"Suppose a long time ago, it was... architecture. There was a year there where I scribbled floor plans on everything? Dining room table, patio tiles, rare books... Drove my parents crazy." Gaius asks how old he was. "I don't know, uh, eight, maybe? Nine?" Gaius is smoking, too; he can't take his eyes off the prisoner. "Tell you one thing, though, I had some pretty frakking amazing ideas. Restaurants shaped like food. Hmm? Top-heavy buildings... And stairways, every... Everything had to have a stairway..." Gaius smokes sadly, and puts out his cigarette. Felix pours him more ambrosia: "Spoils of war..." He smiles, happy in the final analysis, to be here, now. With Gaius. The only friend he has left. Gaius can barely drink. "When I was older, uh... Then it became medicine, and... Engineering, photography. I think I would've made a better architect than any of those, though. And then, I discovered science. And I ... Thought I was really, really good at it. Until I met you," he says graciously, obligingly, affectionately. Gaius tries to hold back tears.
Gaius leans forward, through the haze of smoke, and says his name, softly. Just once. "Don't," Felix nods. The intimacy is palpable. One more word and he'll break. "And please, no religion." Leaving aside the point that this moment here is all religion is really good for, what else can he give? He wants to do something we don't have a name for. It's something a Cylon could do, easy as thinking, but we do things differently on our side. How to connect, through all that history and salt and smoke, how to reach from one body to another and express that horrible, wonderful existence of someone else, that cuts through the loneliness that only humans know. This was Laura's lesson on the Hub; if Jake humanized Romo then this is all Laura's lesson for Gaius now. How to connect, how to just love somebody.

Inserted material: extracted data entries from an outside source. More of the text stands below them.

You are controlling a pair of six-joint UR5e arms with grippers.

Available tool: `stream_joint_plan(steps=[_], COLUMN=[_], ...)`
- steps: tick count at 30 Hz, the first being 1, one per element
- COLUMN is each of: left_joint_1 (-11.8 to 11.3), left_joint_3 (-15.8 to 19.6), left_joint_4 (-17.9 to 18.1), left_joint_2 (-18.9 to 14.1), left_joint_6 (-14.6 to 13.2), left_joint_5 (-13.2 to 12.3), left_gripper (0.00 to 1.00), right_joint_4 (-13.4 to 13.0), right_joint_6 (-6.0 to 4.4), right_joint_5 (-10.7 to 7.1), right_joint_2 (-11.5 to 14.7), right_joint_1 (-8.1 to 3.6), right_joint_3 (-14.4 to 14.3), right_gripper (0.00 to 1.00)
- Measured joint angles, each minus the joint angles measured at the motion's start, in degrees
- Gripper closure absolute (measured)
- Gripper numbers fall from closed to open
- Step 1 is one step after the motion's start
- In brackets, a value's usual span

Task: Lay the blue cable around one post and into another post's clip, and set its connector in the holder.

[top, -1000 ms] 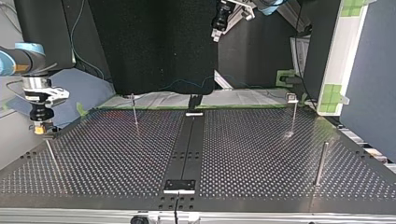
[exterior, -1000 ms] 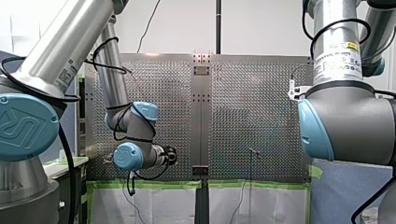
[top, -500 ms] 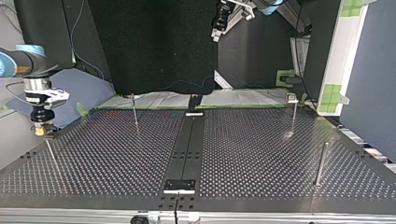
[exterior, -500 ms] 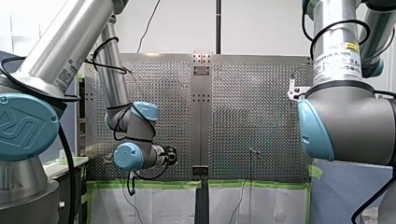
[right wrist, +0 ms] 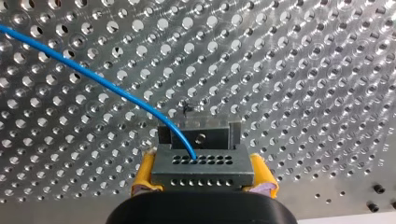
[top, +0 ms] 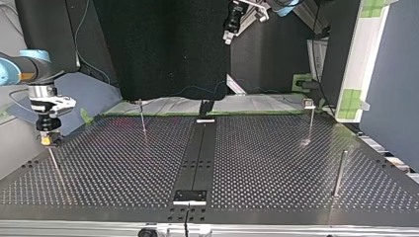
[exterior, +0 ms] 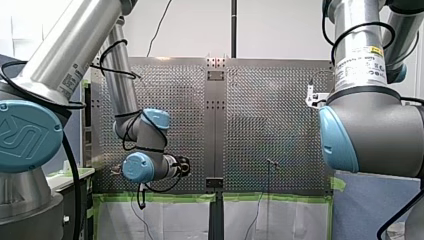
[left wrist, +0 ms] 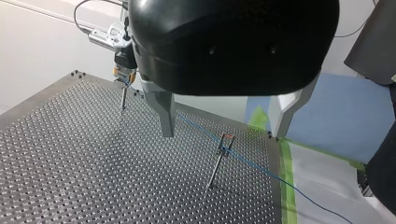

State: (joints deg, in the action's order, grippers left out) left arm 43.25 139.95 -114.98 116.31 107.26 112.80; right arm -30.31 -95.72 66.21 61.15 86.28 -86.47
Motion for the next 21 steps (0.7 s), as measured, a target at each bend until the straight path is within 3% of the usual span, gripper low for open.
stream_joint_plan(steps=[13,21], left_joint_1=[0.01,0.01], left_joint_3=[-0.09,-0.27], left_joint_4=[-0.02,0.00], left_joint_2=[0.00,-0.01], left_joint_6=[0.05,0.09], left_joint_5=[0.00,0.00], left_gripper=[0.01,0.01], right_joint_4=[3.38,3.92], right_joint_6=[0.99,0.95], right_joint_5=[1.33,1.47], right_joint_2=[-0.01,-0.01], right_joint_1=[0.98,1.08], right_joint_3=[0.57,1.36], right_gripper=[0.98,0.98])
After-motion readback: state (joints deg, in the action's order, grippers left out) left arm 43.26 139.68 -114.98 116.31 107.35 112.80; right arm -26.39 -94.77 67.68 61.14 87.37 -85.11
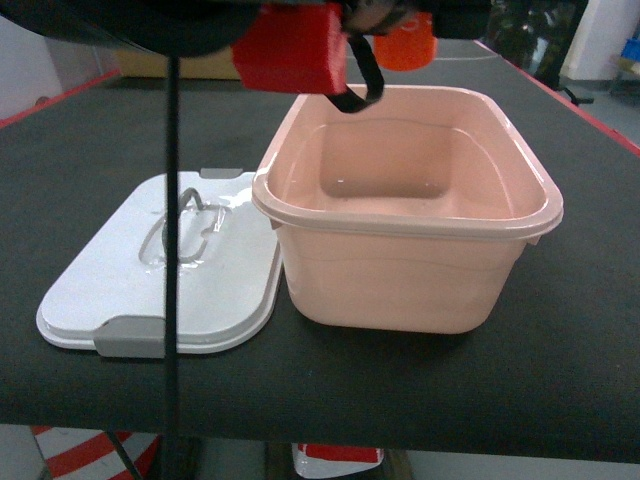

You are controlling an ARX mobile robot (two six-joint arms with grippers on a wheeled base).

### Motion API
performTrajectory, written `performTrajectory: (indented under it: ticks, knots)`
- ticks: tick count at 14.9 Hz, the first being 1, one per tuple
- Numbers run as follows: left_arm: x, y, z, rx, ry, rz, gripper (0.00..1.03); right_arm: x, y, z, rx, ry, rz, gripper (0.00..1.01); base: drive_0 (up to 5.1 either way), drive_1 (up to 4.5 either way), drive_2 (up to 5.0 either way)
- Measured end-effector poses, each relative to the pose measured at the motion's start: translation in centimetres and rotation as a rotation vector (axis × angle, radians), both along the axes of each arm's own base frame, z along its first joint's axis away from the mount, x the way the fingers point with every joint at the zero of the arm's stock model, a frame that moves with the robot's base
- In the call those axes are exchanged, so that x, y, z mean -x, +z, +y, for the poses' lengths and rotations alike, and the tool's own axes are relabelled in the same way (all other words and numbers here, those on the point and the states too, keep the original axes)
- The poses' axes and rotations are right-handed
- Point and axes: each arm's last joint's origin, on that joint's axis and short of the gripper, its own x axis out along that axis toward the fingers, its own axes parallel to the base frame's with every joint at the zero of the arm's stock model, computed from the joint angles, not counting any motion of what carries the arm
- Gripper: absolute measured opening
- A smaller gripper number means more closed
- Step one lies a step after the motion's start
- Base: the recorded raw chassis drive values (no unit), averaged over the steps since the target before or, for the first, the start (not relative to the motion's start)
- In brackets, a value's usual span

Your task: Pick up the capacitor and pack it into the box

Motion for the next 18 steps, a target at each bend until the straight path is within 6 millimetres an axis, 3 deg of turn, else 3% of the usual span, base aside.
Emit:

How to say that this man -- of all the men in the world the least likely to ever really understand another person's subjective personhood, whose mental health such as it is rests upon his narcissism, and keeps him sane -- has been invaded, and changed, through years of this intimacy. How to say this man, of all men, has been brought to turn an It into a Thou: to say without breaking, this man loves you. Knows you, dark and sharp, and shiny bright bits. Bears halls and corridors and doors inside, for you. Forever. How to say that, without touching, without even saying, when he won't let you. When he's fragile enough to shatter, how do you give him strength without taking strength away?